**Supplied material:**

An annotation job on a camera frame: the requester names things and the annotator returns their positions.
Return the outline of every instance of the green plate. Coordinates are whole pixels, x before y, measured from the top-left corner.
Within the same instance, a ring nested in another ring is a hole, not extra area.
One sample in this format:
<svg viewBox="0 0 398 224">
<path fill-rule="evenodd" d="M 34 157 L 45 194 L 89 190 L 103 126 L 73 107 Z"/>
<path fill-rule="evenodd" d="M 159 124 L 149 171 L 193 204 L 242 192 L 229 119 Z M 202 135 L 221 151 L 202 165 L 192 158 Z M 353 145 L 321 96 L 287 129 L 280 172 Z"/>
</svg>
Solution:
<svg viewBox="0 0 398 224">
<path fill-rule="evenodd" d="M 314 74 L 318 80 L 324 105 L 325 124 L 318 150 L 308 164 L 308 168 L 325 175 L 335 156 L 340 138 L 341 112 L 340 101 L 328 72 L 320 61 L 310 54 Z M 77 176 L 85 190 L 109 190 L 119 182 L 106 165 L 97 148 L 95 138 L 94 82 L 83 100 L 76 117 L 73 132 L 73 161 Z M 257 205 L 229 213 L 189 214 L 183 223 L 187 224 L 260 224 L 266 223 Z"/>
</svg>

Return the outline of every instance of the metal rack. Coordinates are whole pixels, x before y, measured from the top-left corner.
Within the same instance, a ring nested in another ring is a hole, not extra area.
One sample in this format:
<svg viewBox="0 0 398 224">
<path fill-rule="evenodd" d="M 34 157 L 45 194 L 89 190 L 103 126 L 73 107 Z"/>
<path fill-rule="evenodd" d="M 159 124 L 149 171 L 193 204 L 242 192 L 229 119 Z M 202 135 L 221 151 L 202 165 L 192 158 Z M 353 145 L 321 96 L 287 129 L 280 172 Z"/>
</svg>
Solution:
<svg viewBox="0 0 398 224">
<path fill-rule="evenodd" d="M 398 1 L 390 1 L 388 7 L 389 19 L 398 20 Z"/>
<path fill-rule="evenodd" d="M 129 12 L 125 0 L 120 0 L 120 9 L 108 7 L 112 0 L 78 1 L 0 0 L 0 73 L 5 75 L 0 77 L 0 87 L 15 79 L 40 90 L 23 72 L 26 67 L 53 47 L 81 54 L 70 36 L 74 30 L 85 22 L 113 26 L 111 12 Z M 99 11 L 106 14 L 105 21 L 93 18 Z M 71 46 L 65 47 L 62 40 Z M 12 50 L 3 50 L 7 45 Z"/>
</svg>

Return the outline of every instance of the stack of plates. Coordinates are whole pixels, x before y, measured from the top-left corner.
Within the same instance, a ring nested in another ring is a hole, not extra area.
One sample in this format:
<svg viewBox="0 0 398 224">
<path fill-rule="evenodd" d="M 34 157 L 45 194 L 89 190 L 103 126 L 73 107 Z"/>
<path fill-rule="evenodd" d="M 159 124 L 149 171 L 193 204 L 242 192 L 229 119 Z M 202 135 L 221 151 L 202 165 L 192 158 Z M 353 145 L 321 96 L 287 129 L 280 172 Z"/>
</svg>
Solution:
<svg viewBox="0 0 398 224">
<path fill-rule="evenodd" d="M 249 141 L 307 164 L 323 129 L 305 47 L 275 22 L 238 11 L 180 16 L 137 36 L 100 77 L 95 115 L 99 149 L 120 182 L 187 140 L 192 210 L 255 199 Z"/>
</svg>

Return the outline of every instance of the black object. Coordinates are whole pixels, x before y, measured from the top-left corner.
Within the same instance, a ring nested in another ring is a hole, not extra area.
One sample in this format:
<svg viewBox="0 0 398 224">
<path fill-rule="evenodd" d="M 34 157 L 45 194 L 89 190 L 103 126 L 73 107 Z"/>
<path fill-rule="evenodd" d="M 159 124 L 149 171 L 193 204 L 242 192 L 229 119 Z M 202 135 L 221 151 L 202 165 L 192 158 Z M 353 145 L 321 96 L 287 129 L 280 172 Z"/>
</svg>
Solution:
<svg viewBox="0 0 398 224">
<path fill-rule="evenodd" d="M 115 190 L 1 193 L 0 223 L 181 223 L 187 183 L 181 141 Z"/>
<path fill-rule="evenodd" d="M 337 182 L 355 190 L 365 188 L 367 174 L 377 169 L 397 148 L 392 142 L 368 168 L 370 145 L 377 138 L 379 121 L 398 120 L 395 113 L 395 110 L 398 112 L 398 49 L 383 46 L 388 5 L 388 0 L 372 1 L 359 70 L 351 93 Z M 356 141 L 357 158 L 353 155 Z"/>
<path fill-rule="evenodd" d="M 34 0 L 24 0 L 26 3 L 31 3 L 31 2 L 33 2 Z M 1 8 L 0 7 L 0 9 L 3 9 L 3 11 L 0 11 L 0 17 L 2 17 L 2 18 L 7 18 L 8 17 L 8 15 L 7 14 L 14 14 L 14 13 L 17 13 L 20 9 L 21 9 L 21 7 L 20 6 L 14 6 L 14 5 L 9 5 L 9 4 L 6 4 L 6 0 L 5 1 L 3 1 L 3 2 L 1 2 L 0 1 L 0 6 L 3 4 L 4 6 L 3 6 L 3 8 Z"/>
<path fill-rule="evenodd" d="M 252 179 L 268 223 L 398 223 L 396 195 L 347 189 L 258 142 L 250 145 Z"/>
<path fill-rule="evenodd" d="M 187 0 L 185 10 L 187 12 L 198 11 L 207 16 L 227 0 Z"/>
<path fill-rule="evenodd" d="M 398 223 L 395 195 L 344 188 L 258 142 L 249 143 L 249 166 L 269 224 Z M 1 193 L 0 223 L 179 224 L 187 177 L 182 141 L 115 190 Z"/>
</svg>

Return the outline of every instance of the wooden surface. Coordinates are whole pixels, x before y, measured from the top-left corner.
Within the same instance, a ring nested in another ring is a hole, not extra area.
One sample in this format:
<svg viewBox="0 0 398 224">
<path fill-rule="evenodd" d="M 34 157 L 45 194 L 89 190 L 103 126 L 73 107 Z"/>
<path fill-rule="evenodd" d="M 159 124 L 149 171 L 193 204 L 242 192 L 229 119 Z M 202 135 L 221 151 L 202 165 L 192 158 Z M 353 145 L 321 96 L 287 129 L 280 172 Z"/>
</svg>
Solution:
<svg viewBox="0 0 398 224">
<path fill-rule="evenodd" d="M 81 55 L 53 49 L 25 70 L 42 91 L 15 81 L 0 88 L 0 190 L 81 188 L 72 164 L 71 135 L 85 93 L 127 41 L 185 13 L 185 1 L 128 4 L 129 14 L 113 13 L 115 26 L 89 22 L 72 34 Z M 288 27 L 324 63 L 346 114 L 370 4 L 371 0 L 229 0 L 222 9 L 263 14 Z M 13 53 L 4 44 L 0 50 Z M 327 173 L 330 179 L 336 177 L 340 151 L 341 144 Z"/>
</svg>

* * *

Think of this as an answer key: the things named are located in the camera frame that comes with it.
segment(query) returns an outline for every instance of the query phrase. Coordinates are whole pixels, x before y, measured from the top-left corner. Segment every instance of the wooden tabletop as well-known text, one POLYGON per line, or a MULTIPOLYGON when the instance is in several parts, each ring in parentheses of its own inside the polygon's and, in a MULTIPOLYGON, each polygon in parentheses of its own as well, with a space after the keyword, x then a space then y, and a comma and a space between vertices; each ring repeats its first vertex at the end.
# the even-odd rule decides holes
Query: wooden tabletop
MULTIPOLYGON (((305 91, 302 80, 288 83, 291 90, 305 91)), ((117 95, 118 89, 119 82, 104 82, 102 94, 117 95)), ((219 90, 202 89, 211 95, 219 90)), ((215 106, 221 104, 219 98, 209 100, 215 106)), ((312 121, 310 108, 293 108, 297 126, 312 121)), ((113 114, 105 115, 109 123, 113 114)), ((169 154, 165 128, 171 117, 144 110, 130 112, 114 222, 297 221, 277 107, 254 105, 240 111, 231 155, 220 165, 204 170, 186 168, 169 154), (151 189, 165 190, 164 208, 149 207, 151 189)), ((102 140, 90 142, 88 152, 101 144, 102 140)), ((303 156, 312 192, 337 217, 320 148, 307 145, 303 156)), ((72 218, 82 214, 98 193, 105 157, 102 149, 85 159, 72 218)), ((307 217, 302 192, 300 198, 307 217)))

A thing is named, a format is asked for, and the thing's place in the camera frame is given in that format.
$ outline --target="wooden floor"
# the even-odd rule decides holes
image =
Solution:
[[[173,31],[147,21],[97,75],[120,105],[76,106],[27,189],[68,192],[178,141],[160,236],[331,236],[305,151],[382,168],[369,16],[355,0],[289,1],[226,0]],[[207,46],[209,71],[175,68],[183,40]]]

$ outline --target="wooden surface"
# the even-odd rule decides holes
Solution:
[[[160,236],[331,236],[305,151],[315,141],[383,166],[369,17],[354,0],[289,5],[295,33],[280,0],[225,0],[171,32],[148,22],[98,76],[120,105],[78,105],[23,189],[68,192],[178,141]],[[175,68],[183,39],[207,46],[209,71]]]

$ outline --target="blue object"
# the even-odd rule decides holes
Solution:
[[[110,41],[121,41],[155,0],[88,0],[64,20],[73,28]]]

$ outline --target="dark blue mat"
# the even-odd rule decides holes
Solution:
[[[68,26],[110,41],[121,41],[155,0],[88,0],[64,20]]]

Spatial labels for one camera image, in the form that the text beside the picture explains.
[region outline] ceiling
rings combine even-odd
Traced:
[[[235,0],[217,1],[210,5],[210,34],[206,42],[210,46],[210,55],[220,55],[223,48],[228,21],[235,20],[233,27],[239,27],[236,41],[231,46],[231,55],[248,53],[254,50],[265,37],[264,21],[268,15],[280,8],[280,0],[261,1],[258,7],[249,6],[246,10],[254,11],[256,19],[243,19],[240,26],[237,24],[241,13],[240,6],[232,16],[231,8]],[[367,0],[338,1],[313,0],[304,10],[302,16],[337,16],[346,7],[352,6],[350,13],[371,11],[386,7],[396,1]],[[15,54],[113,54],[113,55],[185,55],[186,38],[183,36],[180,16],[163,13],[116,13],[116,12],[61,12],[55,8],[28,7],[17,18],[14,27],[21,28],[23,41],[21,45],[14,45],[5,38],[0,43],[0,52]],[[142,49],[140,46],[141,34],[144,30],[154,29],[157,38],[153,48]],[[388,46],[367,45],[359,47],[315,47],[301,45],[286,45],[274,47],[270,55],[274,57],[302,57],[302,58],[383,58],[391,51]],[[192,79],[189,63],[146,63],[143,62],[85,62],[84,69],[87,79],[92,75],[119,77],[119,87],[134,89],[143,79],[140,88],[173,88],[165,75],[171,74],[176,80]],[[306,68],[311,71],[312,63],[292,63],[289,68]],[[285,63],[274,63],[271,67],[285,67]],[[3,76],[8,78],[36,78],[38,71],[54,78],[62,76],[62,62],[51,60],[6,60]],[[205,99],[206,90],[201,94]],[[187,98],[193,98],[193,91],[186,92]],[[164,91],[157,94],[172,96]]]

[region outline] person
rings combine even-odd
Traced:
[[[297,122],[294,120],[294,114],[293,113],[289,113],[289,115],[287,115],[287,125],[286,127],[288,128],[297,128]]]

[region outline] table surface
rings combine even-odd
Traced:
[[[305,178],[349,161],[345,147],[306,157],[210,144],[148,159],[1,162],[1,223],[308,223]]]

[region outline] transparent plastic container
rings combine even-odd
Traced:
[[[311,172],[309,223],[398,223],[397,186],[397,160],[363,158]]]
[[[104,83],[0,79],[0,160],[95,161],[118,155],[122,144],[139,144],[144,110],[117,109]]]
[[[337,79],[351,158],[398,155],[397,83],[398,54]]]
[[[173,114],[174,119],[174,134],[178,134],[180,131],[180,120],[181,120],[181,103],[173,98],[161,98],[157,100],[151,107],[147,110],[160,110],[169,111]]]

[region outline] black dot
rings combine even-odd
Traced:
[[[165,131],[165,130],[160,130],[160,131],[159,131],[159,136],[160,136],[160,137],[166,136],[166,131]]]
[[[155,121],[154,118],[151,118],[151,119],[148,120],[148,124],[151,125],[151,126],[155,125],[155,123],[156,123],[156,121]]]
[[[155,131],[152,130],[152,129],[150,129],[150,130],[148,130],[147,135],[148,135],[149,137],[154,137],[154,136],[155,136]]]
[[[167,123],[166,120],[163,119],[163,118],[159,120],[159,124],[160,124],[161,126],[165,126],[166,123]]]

--

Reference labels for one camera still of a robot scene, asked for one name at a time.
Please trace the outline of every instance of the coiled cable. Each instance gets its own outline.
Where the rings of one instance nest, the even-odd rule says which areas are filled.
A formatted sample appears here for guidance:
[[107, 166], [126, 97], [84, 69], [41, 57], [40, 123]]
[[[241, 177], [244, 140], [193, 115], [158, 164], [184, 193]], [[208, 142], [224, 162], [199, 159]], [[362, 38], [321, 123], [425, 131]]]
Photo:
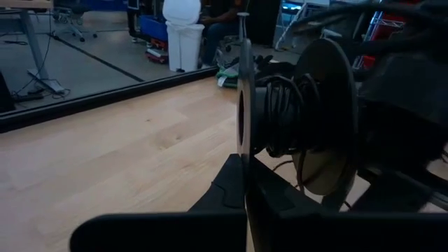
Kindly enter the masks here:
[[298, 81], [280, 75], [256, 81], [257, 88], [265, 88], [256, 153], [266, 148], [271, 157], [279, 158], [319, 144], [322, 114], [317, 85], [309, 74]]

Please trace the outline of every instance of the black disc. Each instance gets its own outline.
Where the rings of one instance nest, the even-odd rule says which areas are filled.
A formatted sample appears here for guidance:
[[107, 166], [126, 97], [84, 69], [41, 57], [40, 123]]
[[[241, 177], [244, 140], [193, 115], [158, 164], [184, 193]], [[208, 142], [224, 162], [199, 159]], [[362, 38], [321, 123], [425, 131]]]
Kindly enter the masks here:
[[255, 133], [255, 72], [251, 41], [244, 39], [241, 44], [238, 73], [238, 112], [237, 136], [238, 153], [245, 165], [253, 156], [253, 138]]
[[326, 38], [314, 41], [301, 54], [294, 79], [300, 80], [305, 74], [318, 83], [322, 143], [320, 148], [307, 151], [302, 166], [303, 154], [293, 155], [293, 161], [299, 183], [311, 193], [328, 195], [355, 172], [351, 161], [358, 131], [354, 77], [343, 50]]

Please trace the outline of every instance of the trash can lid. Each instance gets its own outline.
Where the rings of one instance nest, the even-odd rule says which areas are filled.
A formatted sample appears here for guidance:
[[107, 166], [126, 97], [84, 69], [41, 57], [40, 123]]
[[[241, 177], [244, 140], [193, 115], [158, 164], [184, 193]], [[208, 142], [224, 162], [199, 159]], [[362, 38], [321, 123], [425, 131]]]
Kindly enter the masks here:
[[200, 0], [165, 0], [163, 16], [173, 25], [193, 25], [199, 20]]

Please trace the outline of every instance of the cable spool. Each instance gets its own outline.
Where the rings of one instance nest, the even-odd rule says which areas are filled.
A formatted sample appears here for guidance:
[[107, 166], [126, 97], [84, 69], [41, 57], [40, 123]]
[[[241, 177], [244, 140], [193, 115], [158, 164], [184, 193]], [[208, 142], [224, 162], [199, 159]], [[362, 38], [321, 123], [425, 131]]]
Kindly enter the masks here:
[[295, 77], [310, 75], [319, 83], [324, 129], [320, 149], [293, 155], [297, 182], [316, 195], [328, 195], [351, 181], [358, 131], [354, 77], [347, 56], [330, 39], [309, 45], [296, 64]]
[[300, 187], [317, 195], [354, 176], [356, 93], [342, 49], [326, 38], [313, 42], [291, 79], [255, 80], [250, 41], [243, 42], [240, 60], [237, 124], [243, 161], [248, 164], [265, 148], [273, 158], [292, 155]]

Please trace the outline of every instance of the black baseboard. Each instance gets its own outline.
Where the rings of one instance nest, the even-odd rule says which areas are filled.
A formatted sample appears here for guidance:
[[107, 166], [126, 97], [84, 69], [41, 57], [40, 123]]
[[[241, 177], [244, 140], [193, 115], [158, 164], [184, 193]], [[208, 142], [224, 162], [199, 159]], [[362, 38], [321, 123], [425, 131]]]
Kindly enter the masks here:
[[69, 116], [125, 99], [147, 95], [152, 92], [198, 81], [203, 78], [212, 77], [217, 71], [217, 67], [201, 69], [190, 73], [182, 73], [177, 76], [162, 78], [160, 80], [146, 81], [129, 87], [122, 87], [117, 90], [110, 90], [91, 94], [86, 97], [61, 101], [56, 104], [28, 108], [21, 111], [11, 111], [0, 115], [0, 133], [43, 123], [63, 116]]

**Exercise:** Across the whole listing above, report each line that includes "pixels".

**Response to the exercise:**
Return the outline of every instance of the green plate. Coordinates are whole pixels, x before y, measured from the top-left corner.
Return the outline of every instance of the metal rack. Coordinates are whole pixels, x before y, measured from the top-left corner.
Return the outline of every instance of the stack of plates. Coordinates are whole pixels, x before y, measured from the top-left corner.
Return the outline of every instance of the black object. Coordinates are whole pixels, x before y, measured from the top-left corner.
Return the outline of every instance of the wooden surface. Coordinates are whole pixels, x before y, measured from the top-left corner.
segment(query) returns an outline for every instance of the query phrase. Coordinates are whole pixels, x before y, measured from the top-left corner. Segment every instance of the wooden tabletop as well-known text, one POLYGON per line, or a MULTIPOLYGON when the instance is in several parts, each ring in parentheses of its own inside the polygon's and, in a MULTIPOLYGON, each polygon in parentheses of its own as well, with a space after the keyword, x then a space then y, and a comma and a space between vertices; each ring repeats its first vertex at the end.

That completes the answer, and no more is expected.